I like the idea behind this, but I struggled quite a lot with the execution. Fiona Fox takes us behind the scenes of some of her recollections of key media controversies in the UK over a series of years. These were big headlines, some of which were improperly represented or later unpicked, but which still served to inform science reporting and the understanding of the general public surrounding a number of important scientific discoveries. 

The introduction highlights some of the authors interests in the matter, what her professional background is and why that makes her well placed to talk about some of these moments in scientific reporting. She admits that much of it is designed to be a diary of sorts, not a fact-finding exercise as much of it is recalled from her memory from working directly within some of the webs these stories created. Having said that, that does mean you have to take some of it with a little step back to ensure you see opinion for what it is - not fact. 

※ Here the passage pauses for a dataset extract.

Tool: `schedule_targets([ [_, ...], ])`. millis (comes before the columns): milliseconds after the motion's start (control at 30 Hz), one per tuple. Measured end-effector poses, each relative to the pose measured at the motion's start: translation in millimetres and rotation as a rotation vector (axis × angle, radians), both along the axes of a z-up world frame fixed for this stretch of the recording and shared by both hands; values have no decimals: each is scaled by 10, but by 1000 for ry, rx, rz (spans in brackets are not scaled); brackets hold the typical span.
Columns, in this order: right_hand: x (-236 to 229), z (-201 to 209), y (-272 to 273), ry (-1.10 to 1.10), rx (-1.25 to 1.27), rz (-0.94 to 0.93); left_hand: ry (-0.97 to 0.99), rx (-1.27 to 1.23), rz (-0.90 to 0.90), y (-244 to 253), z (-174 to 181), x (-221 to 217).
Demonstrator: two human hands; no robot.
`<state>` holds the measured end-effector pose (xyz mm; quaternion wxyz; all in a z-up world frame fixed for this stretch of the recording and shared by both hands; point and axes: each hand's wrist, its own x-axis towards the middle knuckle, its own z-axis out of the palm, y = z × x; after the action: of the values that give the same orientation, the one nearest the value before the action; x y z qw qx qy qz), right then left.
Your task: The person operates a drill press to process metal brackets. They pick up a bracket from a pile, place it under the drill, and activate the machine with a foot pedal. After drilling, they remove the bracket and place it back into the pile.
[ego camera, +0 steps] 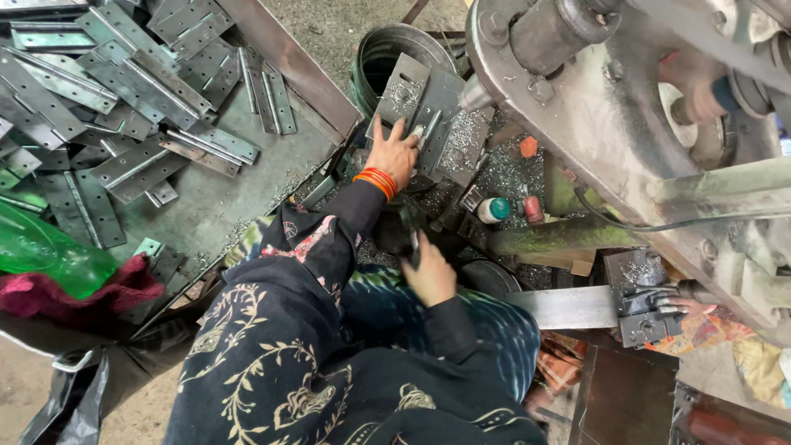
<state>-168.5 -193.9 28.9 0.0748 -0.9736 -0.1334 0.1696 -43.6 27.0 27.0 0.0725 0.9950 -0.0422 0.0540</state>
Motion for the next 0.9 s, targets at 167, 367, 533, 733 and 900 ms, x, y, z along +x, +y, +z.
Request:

Despite this, it does feel quite fairly represented and there is quite a large degree of information supporting much of what she says. In fact, so much so that it can feel quite overwhelming and difficult to take in. I enjoyed it in small portions - a chapter here and there - and this worked well because each chapter unpicked a new headline and evaluated some of the key events which led to the reporting, redaction or publication of some of the discoveries and some of the experiences which influenced what we now think about some of those things.

For context, Fox opens the novel discussing GM (genetically modified foods) and looks at which this meant for GM scientists and how that shaped what we now do with GM. She then looks at animal testing and some of the ethical concepts behind this, some of the leading researchers who were impacted by the use of animal testing, and perhaps some of the things that have been misrepresented over time (use of decades old images which almost certainly wouldn't be reflective of animal testing now, for example). So, you'll see from even those two opening topics that it's pretty heavy going, but interesting nonetheless. 

So that's truly how I feel about this book - it was interesting, definitely, but it was incredibly dense and heavy going so I wouldn't say it was the most compelling book of its kind.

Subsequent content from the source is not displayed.